WORK REQUEST = Print the first line of the data below and every one after it, through the line containing "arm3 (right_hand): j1", exactly as written.

COLLECTED DATA START

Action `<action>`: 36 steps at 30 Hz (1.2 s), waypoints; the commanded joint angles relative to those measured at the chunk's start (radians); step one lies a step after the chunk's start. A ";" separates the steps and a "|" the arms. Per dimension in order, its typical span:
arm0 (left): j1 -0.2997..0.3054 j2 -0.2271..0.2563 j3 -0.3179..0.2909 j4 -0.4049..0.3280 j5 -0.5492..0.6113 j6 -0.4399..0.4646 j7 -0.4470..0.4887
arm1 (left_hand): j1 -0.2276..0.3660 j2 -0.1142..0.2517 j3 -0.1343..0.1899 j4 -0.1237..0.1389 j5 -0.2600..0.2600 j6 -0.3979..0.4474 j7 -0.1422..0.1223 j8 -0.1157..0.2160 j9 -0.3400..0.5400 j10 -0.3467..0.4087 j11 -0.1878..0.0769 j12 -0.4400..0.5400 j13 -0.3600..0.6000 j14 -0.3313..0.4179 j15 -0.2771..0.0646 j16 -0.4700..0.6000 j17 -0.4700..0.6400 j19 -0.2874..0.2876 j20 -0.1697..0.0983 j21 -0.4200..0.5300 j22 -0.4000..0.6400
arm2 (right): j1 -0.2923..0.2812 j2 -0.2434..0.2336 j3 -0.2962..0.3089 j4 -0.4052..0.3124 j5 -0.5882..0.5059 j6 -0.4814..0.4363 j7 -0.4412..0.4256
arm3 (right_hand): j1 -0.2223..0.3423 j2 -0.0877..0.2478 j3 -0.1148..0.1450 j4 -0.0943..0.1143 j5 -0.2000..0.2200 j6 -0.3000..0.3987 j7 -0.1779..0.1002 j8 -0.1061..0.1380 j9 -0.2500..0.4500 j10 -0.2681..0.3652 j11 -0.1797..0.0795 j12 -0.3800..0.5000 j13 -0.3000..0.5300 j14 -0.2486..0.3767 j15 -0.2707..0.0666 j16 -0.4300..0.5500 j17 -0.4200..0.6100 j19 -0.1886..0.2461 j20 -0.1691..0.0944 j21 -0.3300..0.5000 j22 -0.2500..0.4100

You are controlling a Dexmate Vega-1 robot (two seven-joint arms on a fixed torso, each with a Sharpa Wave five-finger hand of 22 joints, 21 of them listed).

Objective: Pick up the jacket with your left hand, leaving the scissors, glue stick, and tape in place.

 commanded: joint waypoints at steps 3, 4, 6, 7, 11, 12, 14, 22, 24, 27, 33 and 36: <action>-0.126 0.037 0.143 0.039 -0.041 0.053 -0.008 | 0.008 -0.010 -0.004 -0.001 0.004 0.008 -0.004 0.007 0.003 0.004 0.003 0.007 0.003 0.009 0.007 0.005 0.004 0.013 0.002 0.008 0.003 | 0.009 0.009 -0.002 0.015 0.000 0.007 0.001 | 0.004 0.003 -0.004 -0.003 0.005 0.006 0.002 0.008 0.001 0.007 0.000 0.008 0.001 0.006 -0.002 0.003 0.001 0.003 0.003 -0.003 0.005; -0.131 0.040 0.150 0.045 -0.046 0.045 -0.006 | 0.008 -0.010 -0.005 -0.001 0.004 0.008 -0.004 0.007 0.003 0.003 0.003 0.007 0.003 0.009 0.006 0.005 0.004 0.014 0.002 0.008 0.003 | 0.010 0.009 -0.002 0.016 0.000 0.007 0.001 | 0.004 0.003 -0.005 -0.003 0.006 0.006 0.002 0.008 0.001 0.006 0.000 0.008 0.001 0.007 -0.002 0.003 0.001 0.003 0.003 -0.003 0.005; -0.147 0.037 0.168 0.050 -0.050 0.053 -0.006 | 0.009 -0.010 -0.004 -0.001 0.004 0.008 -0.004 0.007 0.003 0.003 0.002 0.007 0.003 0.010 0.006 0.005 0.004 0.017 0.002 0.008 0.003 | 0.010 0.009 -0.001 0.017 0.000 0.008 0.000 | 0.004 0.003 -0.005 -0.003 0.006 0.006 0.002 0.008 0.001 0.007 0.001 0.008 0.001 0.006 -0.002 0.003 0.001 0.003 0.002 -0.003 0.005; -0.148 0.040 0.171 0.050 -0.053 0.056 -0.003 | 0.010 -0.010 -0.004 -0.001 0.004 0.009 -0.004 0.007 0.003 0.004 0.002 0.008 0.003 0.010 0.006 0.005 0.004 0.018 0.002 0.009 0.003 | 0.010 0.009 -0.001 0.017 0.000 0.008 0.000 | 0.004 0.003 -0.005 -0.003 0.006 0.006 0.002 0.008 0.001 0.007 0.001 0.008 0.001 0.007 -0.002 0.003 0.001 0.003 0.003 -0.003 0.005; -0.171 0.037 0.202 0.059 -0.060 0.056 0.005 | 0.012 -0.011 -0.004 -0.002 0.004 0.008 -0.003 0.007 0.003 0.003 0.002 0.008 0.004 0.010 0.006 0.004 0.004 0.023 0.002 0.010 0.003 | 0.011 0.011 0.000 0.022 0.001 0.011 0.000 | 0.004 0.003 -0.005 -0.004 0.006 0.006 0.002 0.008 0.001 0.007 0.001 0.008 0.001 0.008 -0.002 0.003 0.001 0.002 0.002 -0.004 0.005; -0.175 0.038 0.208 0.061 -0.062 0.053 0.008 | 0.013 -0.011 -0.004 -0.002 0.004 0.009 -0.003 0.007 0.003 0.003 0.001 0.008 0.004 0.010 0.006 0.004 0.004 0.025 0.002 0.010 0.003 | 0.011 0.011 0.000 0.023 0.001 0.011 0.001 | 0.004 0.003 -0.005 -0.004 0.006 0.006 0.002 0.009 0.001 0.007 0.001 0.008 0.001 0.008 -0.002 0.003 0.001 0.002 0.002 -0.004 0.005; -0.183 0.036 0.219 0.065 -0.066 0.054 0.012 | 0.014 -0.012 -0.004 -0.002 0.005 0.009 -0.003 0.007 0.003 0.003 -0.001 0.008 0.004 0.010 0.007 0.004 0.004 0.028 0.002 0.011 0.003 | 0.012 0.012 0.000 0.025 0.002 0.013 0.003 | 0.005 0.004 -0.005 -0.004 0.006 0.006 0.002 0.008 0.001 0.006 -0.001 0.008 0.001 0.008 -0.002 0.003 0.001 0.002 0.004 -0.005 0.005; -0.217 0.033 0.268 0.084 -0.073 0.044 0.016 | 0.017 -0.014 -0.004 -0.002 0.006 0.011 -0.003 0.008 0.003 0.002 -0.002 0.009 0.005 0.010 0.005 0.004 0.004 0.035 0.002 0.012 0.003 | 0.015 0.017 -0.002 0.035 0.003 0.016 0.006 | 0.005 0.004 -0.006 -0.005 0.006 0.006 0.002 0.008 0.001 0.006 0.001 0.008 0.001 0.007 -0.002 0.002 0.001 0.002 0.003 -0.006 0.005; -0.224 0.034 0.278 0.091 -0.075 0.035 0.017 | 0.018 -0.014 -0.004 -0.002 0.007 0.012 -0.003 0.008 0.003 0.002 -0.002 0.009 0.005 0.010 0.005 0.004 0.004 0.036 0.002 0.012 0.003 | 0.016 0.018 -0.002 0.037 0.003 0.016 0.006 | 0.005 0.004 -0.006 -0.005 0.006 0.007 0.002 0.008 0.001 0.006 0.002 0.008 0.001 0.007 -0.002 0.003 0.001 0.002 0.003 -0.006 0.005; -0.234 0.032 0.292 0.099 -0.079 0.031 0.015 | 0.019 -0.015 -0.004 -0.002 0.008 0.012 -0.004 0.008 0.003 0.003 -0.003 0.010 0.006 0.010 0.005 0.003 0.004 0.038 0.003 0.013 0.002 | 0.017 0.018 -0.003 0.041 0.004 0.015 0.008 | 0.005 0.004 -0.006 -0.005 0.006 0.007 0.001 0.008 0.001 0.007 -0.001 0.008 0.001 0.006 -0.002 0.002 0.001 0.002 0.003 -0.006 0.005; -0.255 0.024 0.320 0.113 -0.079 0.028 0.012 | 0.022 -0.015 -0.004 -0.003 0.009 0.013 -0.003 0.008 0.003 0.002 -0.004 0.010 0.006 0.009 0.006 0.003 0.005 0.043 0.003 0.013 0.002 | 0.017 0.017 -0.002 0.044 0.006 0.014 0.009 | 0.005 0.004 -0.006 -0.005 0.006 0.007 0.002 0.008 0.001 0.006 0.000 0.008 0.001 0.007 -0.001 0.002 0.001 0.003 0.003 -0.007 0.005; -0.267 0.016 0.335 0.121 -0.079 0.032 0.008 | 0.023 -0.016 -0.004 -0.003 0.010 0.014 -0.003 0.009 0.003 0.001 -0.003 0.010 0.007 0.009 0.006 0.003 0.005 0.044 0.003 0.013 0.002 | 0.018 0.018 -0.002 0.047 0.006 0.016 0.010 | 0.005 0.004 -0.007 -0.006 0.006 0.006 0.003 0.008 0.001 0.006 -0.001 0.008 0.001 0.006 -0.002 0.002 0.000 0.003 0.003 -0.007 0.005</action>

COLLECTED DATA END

ANSWER =
Action `<action>`: 36 steps at 30 Hz (1.2 s), waypoints; the commanded joint angles relative to those measured at the chunk's start (radians); step one lies a step after the chunk's start. A ";" separates the steps and a "|" the arms. Per dimension in order, its typical span:
arm0 (left): j1 -0.2997..0.3054 j2 -0.2271..0.2563 j3 -0.3179..0.2909 j4 -0.4049..0.3280 j5 -0.5492..0.6113 j6 -0.4399..0.4646 j7 -0.4470..0.4887
arm1 (left_hand): j1 -0.2276..0.3660 j2 -0.1142..0.2517 j3 -0.1343..0.1899 j4 -0.1237..0.1389 j5 -0.2600..0.2600 j6 -0.3979..0.4474 j7 -0.1422..0.1223 j8 -0.1157..0.2160 j9 -0.3400..0.5400 j10 -0.3467..0.4087 j11 -0.1878..0.0769 j12 -0.4400..0.5400 j13 -0.3600..0.6000 j14 -0.3313..0.4179 j15 -0.2771..0.0646 j16 -0.4700..0.6000 j17 -0.4700..0.6400 j19 -0.2874..0.2876 j20 -0.1697..0.0983 j21 -0.4200..0.5300 j22 -0.4000..0.6400
arm2 (right): j1 -0.2923..0.2812 j2 -0.2434..0.2336 j3 -0.2962..0.3089 j4 -0.4052..0.3124 j5 -0.5882..0.5059 j6 -0.4814..0.4363 j7 -0.4412..0.4256
arm3 (right_hand): j1 -0.2223..0.3423 j2 -0.0877..0.2478 j3 -0.1148..0.1450 j4 -0.0943..0.1143 j5 -0.2000..0.2200 j6 -0.3000..0.3987 j7 -0.1779..0.1002 j8 -0.1061..0.1380 j9 -0.2500..0.4500 j10 -0.2681..0.3652 j11 -0.1797..0.0795 j12 -0.3800..0.5000 j13 -0.3000..0.5300 j14 -0.2486..0.3767 j15 -0.2707..0.0666 j16 -0.4300..0.5500 j17 -0.4200..0.6100 j19 -0.1886..0.2461 j20 -0.1691..0.0944 j21 -0.3300..0.5000 j22 -0.2500..0.4100

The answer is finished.